> [Exercise directions]: Would you repeat each of the lines below exactly?
==================================================
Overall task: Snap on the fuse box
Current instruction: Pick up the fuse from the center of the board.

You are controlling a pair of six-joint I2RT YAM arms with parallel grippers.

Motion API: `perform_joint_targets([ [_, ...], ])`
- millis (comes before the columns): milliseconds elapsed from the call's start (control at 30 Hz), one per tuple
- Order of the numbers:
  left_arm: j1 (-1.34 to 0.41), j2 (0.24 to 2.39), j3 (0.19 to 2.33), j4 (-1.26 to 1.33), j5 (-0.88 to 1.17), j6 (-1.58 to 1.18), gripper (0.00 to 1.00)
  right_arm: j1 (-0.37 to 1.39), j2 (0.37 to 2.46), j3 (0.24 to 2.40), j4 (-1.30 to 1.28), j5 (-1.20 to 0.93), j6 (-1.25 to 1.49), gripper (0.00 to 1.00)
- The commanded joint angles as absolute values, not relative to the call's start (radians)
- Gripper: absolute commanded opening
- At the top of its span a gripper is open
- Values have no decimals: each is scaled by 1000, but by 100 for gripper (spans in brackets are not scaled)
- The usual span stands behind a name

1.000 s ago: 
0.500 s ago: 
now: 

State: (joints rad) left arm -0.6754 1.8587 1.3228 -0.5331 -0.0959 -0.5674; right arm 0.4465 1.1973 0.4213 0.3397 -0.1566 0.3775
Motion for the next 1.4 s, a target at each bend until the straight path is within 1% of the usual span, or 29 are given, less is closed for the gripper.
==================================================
> [Answer for this exercise]:
Overall task: Snap on the fuse box
Current instruction: Pick up the fuse from the center of the board.

You are controlling a pair of six-joint I2RT YAM arms with parallel grippers.

Motion API: `perform_joint_targets([ [_, ...], ])`
- millis (comes before the columns): milliseconds elapsed from the call's start (control at 30 Hz), one per tuple
- Order of the numbers:
  left_arm: j1 (-1.34 to 0.41), j2 (0.24 to 2.39), j3 (0.19 to 2.33), j4 (-1.26 to 1.33), j5 (-0.88 to 1.17), j6 (-1.58 to 1.18), gripper (0.00 to 1.00)
  right_arm: j1 (-0.37 to 1.39), j2 (0.37 to 2.46), j3 (0.24 to 2.40), j4 (-1.30 to 1.28), j5 (-1.20 to 0.93), j6 (-1.25 to 1.49), gripper (0.00 to 1.00)
- The commanded joint angles as absolute values, not relative to the call's start (radians)
- Gripper: absolute commanded opening
- At the top of its span a gripper is open
- Values have no decimals: each is scaled by 1000, but by 100 for gripper (spans in brackets are not scaled)
- The usual span stands behind a name

1.000 s ago: 
0.500 s ago: 
now: 

State: (joints rad) left arm -0.6754 1.8587 1.3228 -0.5331 -0.0959 -0.5674; right arm 0.4465 1.1973 0.4213 0.3397 -0.1566 0.3775
Motion for the next 1.4 s, a target at each bend until the straight path is within 1% of the usual span, or 29 are given, less is closed for the gripper.

Nothing else remains for the exercise.